How to then prevent the usage of the presigned URL after the initial upload?

The following example will leverage CloudFront and Lambda@Edge functions to expire the presigned URL when the initial upload starts.

Lambda@Edge functions are similar to AWS Lambda functions, but with a few limitations. At the time the execution time and memory size are more limited than in the regular Lambda functions, and no environmental variables can be used.

The example project is made with the Serverless Framework. For those who are new with the Serverless Framework, it is a deployment tool which can be used to deploy resources to AWS and other cloud environments. Next, I’ll go through the basic concept and components.

The Concept

The objective is that the object can be created with a presigned URL, but so that each presigned URL can only be used once.

I had a few different ideas for the implementation.

The first one was to index expired tokens only, which was not as good as I thought. In this approach, I would have to check that the token is valid ok before I write anything to the index. I ended up getting everything from favicon.ico to my signature index.

Then I thought that if I only write signature hash to valid index and then delete it when it is used, but that was no go because S3 is eventual consistency on delete. I might still get an object although it was deleted earlier. I could use, e.g. DynamoDB with global tables for this approach, but single bucket deployment is much more comfortable.

I could also create a homebrew token system, but I rather use something AWS engineers have developed and tested.

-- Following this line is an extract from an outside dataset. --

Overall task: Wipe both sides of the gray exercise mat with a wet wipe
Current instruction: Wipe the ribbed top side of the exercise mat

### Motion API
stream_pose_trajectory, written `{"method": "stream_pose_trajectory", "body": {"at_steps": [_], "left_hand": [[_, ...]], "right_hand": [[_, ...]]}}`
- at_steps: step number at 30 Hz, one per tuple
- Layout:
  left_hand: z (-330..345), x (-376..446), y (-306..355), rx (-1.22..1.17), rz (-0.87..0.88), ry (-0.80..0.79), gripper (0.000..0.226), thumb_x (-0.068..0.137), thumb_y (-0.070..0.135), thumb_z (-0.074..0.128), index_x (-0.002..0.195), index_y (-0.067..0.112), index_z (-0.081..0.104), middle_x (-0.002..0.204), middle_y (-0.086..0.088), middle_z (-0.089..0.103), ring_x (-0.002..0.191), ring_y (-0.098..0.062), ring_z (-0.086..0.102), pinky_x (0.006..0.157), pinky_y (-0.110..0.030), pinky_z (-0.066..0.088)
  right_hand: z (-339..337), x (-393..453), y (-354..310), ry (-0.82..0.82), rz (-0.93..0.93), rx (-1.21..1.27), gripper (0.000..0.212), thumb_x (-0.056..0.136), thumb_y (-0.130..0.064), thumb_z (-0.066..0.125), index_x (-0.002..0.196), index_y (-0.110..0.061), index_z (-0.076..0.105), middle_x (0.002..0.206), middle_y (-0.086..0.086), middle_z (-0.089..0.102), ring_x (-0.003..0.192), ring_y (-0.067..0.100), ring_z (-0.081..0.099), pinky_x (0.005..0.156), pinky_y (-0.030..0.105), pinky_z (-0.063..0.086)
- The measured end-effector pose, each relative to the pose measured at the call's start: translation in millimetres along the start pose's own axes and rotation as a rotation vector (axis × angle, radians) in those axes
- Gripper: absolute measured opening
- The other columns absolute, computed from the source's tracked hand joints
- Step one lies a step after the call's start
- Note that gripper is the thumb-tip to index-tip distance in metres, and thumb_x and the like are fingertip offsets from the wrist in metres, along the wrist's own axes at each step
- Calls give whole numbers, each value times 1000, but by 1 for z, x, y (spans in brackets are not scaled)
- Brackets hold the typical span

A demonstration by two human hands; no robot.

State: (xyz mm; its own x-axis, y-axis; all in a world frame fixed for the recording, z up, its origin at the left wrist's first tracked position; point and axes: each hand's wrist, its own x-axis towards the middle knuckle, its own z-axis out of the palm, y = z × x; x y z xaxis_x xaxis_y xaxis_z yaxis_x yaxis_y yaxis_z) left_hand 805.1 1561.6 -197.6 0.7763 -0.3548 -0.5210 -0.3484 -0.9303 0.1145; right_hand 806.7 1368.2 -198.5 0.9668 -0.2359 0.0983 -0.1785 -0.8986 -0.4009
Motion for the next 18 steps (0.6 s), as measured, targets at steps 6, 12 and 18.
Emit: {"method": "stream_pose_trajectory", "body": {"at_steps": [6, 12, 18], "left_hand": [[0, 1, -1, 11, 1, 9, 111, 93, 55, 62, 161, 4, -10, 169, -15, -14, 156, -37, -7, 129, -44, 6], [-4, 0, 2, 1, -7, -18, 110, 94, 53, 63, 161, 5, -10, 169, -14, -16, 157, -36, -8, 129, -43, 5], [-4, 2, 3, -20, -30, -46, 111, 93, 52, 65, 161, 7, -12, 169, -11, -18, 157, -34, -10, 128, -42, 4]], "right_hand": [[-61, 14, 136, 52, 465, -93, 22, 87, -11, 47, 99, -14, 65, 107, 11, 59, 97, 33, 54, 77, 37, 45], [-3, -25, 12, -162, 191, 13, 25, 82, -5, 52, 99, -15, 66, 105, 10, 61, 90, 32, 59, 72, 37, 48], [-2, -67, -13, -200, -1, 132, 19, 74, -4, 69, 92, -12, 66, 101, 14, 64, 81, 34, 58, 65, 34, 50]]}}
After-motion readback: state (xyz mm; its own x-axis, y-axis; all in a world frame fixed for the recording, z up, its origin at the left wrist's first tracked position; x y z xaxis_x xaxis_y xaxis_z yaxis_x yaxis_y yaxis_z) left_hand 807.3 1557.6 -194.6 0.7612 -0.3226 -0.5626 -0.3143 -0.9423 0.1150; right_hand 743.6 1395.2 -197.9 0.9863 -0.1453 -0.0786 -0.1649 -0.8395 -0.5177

Figure 1. Presigned URL creation

How this implementation work is that first, the user makes a request to /url endpoint (step 1, Figure 1), it triggers a lambda function (step 2, Figure 1) which creates a presigned URL using S3 API (step 3, Figure 1). Then a hash created from it is saved to the bucket (step 4, Figure 1) as a valid signature. After that Lambda function creates a response which contains the URL (step 5, Figure 1) and returns it to the user (step 6, Figure 1).

Figure 2. Verification of the presigned URL

The user then uses that URL to upload the file (step 1, Figure 2). Viewer request triggers the Lambda (step 2, Figure 2) which verifies that the hash created from URL can be found from valid signatures index and is not indexed as an expired token (step 3, Figure 2). If we have a match from both conditions, the current hash is written to expired signatures index (step 4, Figure 2).

For addition to that, the version of the expired signature object is checked, and if the current version of the hash is first, everything is ok (step 5, Figure 2). This is just in case someone is speedy and gets between head and put operations.

After all the verifications are successfully passed, the original request is returned to CloudFront (step 6, Figure 2) and to the bucket (step 7, Figure 2), which then decides if the presigned URL is valid for putting the object.

AWS Resources

The S3 bucket will contain the uploaded files and an index of used signatures. There will be no bucket policy, ACLs, or anything; the bucket is private and cannot be accessed from outside without presigned URL.

The generation and invalidation of the signed URLs will happen on the Lambda@Edge functions, which are triggered in the CloudFront’s viewer request stage. Functions have a role which allows them to generate the presigned URL, and check if the URL is in the index and write it there if it doesn’t yet exist.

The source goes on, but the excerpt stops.